◆ **Description of the task**
Please set down every entry again exactly as it stands, without the pictures.

── Task data

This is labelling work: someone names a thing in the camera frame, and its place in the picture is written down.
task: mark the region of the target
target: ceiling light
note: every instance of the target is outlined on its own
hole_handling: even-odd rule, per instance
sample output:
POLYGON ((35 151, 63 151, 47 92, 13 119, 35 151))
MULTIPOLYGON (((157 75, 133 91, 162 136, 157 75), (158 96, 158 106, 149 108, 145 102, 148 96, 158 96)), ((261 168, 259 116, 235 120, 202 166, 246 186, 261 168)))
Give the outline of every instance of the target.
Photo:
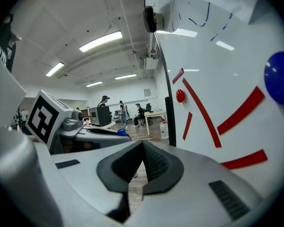
POLYGON ((88 44, 81 46, 79 49, 81 51, 85 52, 85 51, 88 51, 88 50, 98 46, 98 45, 110 42, 112 40, 120 39, 120 38, 122 38, 121 31, 113 32, 111 34, 108 34, 108 35, 103 36, 101 38, 98 38, 96 40, 93 40, 93 41, 89 42, 88 44))
POLYGON ((103 83, 103 82, 102 82, 102 81, 95 82, 95 83, 92 83, 92 84, 86 85, 86 87, 91 87, 91 86, 98 85, 98 84, 101 84, 101 83, 103 83))
POLYGON ((176 31, 174 31, 173 33, 171 32, 167 32, 167 31, 161 31, 158 30, 157 34, 171 34, 171 35, 183 35, 183 36, 188 36, 188 37, 196 37, 196 35, 198 34, 195 31, 190 31, 190 30, 186 30, 186 29, 181 29, 178 28, 176 31))
POLYGON ((199 71, 200 69, 185 69, 184 71, 199 71))
POLYGON ((57 65, 54 66, 54 68, 52 68, 48 73, 47 76, 50 77, 51 75, 53 75, 57 70, 59 70, 62 66, 64 66, 63 63, 59 62, 57 65))
POLYGON ((232 46, 230 46, 230 45, 228 45, 226 43, 223 43, 222 41, 218 41, 216 44, 221 46, 221 47, 223 47, 223 48, 225 48, 225 49, 227 49, 227 50, 230 50, 230 51, 233 51, 235 49, 232 46))
POLYGON ((127 76, 122 76, 122 77, 118 77, 118 78, 115 78, 116 80, 119 80, 119 79, 123 79, 123 78, 131 78, 131 77, 135 77, 136 74, 132 74, 132 75, 127 75, 127 76))

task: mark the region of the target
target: office chair
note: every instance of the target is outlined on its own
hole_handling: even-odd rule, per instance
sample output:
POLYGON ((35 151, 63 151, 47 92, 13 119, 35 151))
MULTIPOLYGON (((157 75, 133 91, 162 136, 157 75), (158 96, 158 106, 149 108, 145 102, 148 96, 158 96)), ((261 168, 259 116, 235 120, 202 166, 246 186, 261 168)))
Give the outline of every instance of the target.
MULTIPOLYGON (((144 109, 144 112, 151 112, 151 104, 147 104, 147 105, 146 105, 146 109, 144 109)), ((151 125, 151 124, 152 124, 152 121, 147 120, 147 123, 148 123, 149 125, 151 125)), ((141 125, 144 126, 144 124, 146 124, 145 118, 144 118, 144 122, 142 122, 141 125)))

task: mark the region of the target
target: floor
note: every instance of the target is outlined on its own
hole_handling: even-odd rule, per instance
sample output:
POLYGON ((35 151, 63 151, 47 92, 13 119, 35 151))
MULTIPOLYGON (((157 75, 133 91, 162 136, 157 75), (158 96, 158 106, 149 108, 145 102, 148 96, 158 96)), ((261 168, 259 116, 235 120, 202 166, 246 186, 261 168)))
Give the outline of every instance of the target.
MULTIPOLYGON (((133 122, 128 122, 128 128, 126 129, 126 133, 132 138, 132 140, 152 140, 155 142, 160 142, 168 145, 169 140, 162 140, 160 133, 160 121, 161 117, 151 118, 150 119, 153 124, 149 126, 150 135, 147 135, 146 125, 141 126, 139 128, 133 127, 133 122)), ((120 123, 116 123, 111 130, 123 129, 124 125, 120 123)), ((143 186, 147 184, 147 176, 145 171, 144 163, 142 162, 138 169, 138 177, 133 178, 128 185, 128 201, 130 213, 132 214, 141 204, 142 202, 142 191, 143 186)))

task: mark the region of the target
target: blue object
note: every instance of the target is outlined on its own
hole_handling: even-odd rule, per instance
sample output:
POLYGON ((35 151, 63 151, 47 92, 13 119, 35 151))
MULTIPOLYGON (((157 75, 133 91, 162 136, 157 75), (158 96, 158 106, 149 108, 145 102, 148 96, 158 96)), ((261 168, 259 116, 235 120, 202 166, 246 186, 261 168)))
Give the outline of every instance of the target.
POLYGON ((119 129, 119 130, 118 130, 118 135, 120 135, 120 136, 126 136, 126 131, 125 131, 125 129, 119 129))
POLYGON ((284 52, 273 54, 264 69, 264 81, 270 96, 284 105, 284 52))

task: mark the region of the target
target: red curved stripe
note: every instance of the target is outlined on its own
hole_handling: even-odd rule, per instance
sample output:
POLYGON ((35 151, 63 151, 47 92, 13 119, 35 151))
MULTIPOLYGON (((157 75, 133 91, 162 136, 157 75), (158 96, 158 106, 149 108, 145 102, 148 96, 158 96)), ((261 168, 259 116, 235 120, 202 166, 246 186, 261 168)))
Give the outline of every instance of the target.
POLYGON ((201 103, 200 99, 198 98, 197 94, 194 92, 194 90, 191 88, 191 86, 185 80, 185 78, 183 78, 183 83, 184 83, 185 87, 188 89, 190 95, 193 97, 193 99, 194 99, 195 103, 197 104, 199 110, 201 111, 201 114, 202 114, 203 118, 205 119, 205 122, 207 124, 208 129, 209 129, 209 132, 212 135, 214 145, 216 146, 216 148, 222 147, 220 140, 219 140, 219 136, 216 132, 216 129, 213 126, 213 122, 210 119, 207 111, 205 110, 205 108, 204 108, 203 104, 201 103))
POLYGON ((181 70, 179 71, 179 73, 175 76, 175 78, 172 80, 172 84, 175 84, 175 82, 180 78, 180 76, 182 76, 182 74, 184 73, 183 68, 181 68, 181 70))
POLYGON ((187 117, 187 121, 186 121, 186 126, 185 126, 185 130, 184 130, 184 134, 183 134, 183 140, 186 139, 186 135, 190 126, 190 122, 191 122, 191 118, 193 117, 191 112, 188 112, 188 117, 187 117))
POLYGON ((251 166, 254 164, 258 164, 261 163, 263 161, 267 161, 267 156, 264 152, 264 150, 259 150, 255 153, 252 153, 248 156, 239 158, 239 159, 235 159, 232 161, 227 161, 227 162, 223 162, 221 163, 221 165, 225 166, 228 169, 237 169, 237 168, 241 168, 241 167, 246 167, 246 166, 251 166))
POLYGON ((252 93, 248 96, 245 102, 235 111, 232 116, 225 120, 222 124, 217 127, 220 135, 230 130, 233 126, 238 124, 247 115, 251 113, 265 98, 262 91, 256 87, 252 93))

────

◆ **Response for this exercise**
This is labelling work: someone names a thing in the camera frame, and its place in the picture is written down.
task: mark the region of the target
target: ceiling light
note: every instance of the target is outlined on its own
hole_handling: even-odd rule, per instance
sample output:
POLYGON ((35 151, 63 151, 47 92, 13 119, 35 151))
MULTIPOLYGON (((157 75, 133 91, 162 136, 157 75), (158 96, 158 106, 149 108, 145 102, 148 96, 158 96)), ((261 168, 259 116, 235 120, 202 166, 246 186, 261 168)))
Give the outline of every instance of the target.
Photo:
POLYGON ((88 44, 81 46, 79 49, 81 51, 85 52, 85 51, 88 51, 88 50, 98 46, 98 45, 110 42, 112 40, 120 39, 120 38, 122 38, 121 31, 113 32, 111 34, 108 34, 108 35, 103 36, 101 38, 98 38, 96 40, 93 40, 93 41, 89 42, 88 44))
POLYGON ((103 83, 103 82, 102 82, 102 81, 95 82, 95 83, 92 83, 92 84, 86 85, 86 87, 91 87, 91 86, 98 85, 98 84, 101 84, 101 83, 103 83))
POLYGON ((176 31, 174 31, 173 33, 171 32, 167 32, 167 31, 161 31, 158 30, 157 34, 171 34, 171 35, 183 35, 183 36, 188 36, 188 37, 196 37, 196 35, 198 34, 195 31, 190 31, 190 30, 186 30, 186 29, 181 29, 178 28, 176 31))
POLYGON ((199 71, 200 69, 185 69, 184 71, 199 71))
POLYGON ((57 65, 54 66, 54 68, 52 68, 48 73, 47 76, 50 77, 51 75, 53 75, 57 70, 59 70, 62 66, 64 66, 63 63, 59 62, 57 65))
POLYGON ((232 46, 230 46, 230 45, 228 45, 226 43, 223 43, 222 41, 218 41, 216 44, 221 46, 221 47, 223 47, 223 48, 225 48, 225 49, 227 49, 227 50, 230 50, 230 51, 233 51, 235 49, 232 46))
POLYGON ((127 76, 122 76, 122 77, 118 77, 118 78, 115 78, 116 80, 119 80, 119 79, 123 79, 123 78, 131 78, 131 77, 135 77, 136 74, 132 74, 132 75, 127 75, 127 76))

task: mark the region of the target
target: office chair
note: every instance of the target is outlined on its own
hole_handling: even-odd rule, per instance
sample output:
POLYGON ((35 151, 63 151, 47 92, 13 119, 35 151))
MULTIPOLYGON (((157 75, 133 91, 162 136, 157 75), (158 96, 158 106, 149 108, 145 102, 148 96, 158 96)), ((261 168, 259 116, 235 120, 202 166, 246 186, 261 168)))
Give the outline of every instance of the target.
MULTIPOLYGON (((144 109, 144 112, 151 112, 151 104, 147 104, 147 105, 146 105, 146 109, 144 109)), ((151 125, 151 124, 152 124, 152 121, 147 120, 147 123, 148 123, 149 125, 151 125)), ((141 125, 144 126, 144 124, 146 124, 145 118, 144 118, 144 122, 142 122, 141 125)))

task: mark the region of the target
target: floor
note: every instance of the target is outlined on its own
hole_handling: even-odd rule, per instance
sample output:
POLYGON ((35 151, 63 151, 47 92, 13 119, 35 151))
MULTIPOLYGON (((157 75, 133 91, 162 136, 157 75), (158 96, 158 106, 149 108, 145 102, 148 96, 158 96)), ((261 168, 259 116, 235 120, 202 166, 246 186, 261 168)))
Give the outline of every instance of the target.
MULTIPOLYGON (((133 122, 128 122, 128 128, 126 129, 126 133, 132 138, 132 140, 152 140, 155 142, 160 142, 168 145, 169 140, 162 140, 160 133, 160 121, 161 117, 151 118, 150 119, 153 124, 149 126, 150 135, 147 135, 146 125, 141 126, 139 128, 133 127, 133 122)), ((120 123, 116 123, 111 130, 123 129, 124 125, 120 123)), ((143 186, 147 184, 147 176, 145 171, 144 163, 142 162, 138 169, 138 177, 133 178, 128 185, 128 201, 130 213, 132 214, 141 204, 142 202, 142 191, 143 186)))

task: mark the region of the target
target: blue object
note: every instance of the target is outlined on its own
hole_handling: even-odd rule, per instance
sample output:
POLYGON ((35 151, 63 151, 47 92, 13 119, 35 151))
MULTIPOLYGON (((157 75, 133 91, 162 136, 157 75), (158 96, 158 106, 149 108, 145 102, 148 96, 158 96)), ((261 168, 259 116, 235 120, 202 166, 246 186, 261 168)))
Give the outline of every instance of the target.
POLYGON ((119 129, 119 130, 118 130, 118 135, 120 135, 120 136, 126 136, 126 131, 125 131, 125 129, 119 129))
POLYGON ((284 52, 273 54, 264 69, 264 81, 270 96, 284 105, 284 52))

task: mark the region of the target
target: red curved stripe
note: every instance of the target is outlined on its own
hole_handling: even-odd rule, per instance
sample output:
POLYGON ((35 151, 63 151, 47 92, 13 119, 35 151))
MULTIPOLYGON (((157 75, 133 91, 162 136, 157 75), (158 96, 158 106, 149 108, 145 102, 148 96, 158 96)), ((261 168, 259 116, 235 120, 202 166, 246 186, 261 168)))
Give the outline of every instance of the target.
POLYGON ((201 103, 200 99, 198 98, 197 94, 194 92, 194 90, 191 88, 191 86, 185 80, 185 78, 183 78, 183 83, 184 83, 185 87, 188 89, 190 95, 193 97, 193 99, 194 99, 195 103, 197 104, 199 110, 201 111, 201 114, 202 114, 203 118, 205 119, 205 122, 207 124, 208 129, 209 129, 209 132, 212 135, 214 145, 216 146, 216 148, 222 147, 220 140, 219 140, 219 136, 216 132, 216 129, 213 126, 213 122, 210 119, 207 111, 205 110, 205 108, 204 108, 203 104, 201 103))
POLYGON ((181 70, 179 71, 179 73, 175 76, 175 78, 172 80, 172 84, 175 84, 175 82, 180 78, 180 76, 182 76, 182 74, 184 73, 183 68, 181 68, 181 70))
POLYGON ((187 117, 187 121, 186 121, 186 126, 185 126, 185 130, 184 130, 184 134, 183 134, 183 140, 186 139, 186 135, 190 126, 190 122, 191 122, 191 118, 193 117, 191 112, 188 112, 188 117, 187 117))
POLYGON ((251 166, 254 164, 258 164, 261 163, 263 161, 267 161, 267 156, 264 152, 264 150, 259 150, 255 153, 252 153, 248 156, 239 158, 239 159, 235 159, 232 161, 227 161, 227 162, 223 162, 221 163, 221 165, 225 166, 228 169, 237 169, 237 168, 241 168, 241 167, 246 167, 246 166, 251 166))
POLYGON ((252 93, 248 96, 245 102, 235 111, 232 116, 225 120, 222 124, 217 127, 220 135, 230 130, 233 126, 238 124, 247 115, 251 113, 265 98, 262 91, 256 87, 252 93))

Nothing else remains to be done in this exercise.